• EXERCISE: Check each line of the data for "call" and select those that have it.

Saved entries
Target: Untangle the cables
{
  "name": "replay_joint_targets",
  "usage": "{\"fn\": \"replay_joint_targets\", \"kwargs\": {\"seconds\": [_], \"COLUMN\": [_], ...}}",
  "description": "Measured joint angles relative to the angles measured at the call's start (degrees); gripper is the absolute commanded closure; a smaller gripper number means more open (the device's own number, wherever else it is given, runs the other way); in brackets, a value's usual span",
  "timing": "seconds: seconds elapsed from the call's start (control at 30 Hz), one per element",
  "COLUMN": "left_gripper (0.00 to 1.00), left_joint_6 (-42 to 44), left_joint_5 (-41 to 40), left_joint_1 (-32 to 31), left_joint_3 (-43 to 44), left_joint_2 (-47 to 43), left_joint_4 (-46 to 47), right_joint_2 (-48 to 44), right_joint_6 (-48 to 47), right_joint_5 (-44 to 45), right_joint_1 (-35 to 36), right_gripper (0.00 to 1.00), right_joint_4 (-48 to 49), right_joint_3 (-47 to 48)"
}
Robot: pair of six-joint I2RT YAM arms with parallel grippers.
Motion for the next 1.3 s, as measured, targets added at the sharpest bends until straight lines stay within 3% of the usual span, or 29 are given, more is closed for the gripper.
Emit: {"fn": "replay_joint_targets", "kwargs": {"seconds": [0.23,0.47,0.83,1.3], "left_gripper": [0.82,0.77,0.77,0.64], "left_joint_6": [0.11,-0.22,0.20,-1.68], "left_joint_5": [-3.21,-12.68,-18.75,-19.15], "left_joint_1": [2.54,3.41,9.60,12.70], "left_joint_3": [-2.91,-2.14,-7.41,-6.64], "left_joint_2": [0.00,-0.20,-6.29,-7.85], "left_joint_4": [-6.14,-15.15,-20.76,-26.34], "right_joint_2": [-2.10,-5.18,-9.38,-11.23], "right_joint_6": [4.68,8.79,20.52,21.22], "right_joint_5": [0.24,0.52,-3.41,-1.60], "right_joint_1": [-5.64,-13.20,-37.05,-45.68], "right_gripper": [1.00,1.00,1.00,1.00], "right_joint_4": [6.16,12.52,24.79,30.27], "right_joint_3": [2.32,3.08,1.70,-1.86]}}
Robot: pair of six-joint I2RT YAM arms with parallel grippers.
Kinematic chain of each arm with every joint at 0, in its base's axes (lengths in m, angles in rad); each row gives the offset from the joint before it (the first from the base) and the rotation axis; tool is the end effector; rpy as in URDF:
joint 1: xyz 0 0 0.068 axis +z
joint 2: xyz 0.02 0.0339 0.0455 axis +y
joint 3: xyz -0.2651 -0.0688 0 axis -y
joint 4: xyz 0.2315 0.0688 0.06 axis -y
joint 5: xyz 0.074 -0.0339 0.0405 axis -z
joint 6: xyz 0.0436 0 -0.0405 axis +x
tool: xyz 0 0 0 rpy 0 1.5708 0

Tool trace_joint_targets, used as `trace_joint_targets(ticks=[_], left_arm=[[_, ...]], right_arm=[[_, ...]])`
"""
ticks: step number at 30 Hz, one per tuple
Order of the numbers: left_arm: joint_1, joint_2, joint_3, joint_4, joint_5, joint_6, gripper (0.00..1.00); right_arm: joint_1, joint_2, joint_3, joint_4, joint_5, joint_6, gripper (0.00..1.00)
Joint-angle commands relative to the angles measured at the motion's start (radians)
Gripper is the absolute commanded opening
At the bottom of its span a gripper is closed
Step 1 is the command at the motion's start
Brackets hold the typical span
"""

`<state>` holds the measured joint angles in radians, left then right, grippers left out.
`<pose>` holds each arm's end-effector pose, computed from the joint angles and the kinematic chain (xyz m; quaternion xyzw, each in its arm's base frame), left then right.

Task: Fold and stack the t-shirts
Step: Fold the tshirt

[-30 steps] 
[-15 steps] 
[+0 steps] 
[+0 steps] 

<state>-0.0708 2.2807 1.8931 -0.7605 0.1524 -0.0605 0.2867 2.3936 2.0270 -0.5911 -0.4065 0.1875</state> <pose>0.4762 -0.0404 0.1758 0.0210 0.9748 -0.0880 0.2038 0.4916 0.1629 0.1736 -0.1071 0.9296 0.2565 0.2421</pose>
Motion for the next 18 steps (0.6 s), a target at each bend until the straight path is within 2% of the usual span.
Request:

• OUTPUT OF THE EXERCISE:
  "description": "Measured joint angles relative to the angles measured at the call's start (degrees); gripper is the absolute commanded closure; a smaller gripper number means more open (the device's own number, wherever else it is given, runs the other way); in brackets, a value's usual span",
  "timing": "seconds: seconds elapsed from the call's start (control at 30 Hz), one per element",

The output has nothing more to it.